La finitudine, avvertita attraverso l’essere-per-la-morte, sottrae l’esistenza alla molteplicità caotica delle possibilità che si offrono e la pone di fronte alla nudità del suo destino, il quale è lo storicizzarsi dell’esserci che ha luogo nella decisone autentica: l’esserci, libero di fronte alla possibilità della sua morte, si tramanda in una possibilità ereditata e tuttavia scelta, assume il suo passato come determinante per il futuro, cioè come destino, e si mantiene fedele ad esso.

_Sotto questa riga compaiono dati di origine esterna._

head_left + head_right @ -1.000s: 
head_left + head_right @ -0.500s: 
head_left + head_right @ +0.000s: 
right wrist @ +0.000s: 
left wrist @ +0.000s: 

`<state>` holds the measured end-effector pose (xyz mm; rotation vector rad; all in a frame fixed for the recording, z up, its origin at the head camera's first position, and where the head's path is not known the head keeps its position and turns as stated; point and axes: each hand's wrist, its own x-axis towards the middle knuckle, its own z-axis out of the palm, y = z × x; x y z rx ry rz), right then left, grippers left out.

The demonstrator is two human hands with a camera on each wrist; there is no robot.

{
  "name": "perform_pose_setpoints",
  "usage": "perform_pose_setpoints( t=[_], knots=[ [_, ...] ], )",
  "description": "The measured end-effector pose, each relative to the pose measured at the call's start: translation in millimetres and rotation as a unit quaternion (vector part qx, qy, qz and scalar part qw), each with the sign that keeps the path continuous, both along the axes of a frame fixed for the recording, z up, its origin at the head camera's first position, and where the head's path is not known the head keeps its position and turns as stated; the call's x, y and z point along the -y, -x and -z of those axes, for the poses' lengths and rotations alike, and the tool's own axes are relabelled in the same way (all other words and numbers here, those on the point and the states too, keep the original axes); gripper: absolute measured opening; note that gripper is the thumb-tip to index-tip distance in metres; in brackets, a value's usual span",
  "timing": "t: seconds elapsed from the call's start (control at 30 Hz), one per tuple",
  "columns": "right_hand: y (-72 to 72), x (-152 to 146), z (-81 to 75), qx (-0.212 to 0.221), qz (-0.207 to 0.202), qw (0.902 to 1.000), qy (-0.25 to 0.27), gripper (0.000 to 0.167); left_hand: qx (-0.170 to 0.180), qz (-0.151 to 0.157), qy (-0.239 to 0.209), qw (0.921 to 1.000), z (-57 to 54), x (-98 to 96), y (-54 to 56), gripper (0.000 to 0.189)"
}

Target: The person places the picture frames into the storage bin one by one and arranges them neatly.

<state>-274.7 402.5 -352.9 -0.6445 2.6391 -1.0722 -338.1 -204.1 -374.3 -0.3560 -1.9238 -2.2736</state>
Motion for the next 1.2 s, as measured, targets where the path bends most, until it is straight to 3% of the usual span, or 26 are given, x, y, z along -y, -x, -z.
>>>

Nell’analisi heideggeriana di questi termini è avvertibile il suono di discussioni fiorite nella cultura tedesca, durante e immediatamente dopo la prima guerra mondiale, e guidata dalla preoccupazione per la sorte della nazione e dell’identità tedesca. In questa situazione il tema della morte si era imposto in tutta la sua drammaticità agli intellettuali interventisti, polemici contro le aspirazione borghesi, ritenute tipiche della moderna civiltà industriale, alla sicurezza e alle banalità della vita quotidiana. A questo essi contrapponevano l’esperienza della morte come possibilità suprema, di fronte alla quale si decide di se stessi e si ritrova, al tempo stesso, il legame autentico con la comunità e il popolo al quale si appartiene.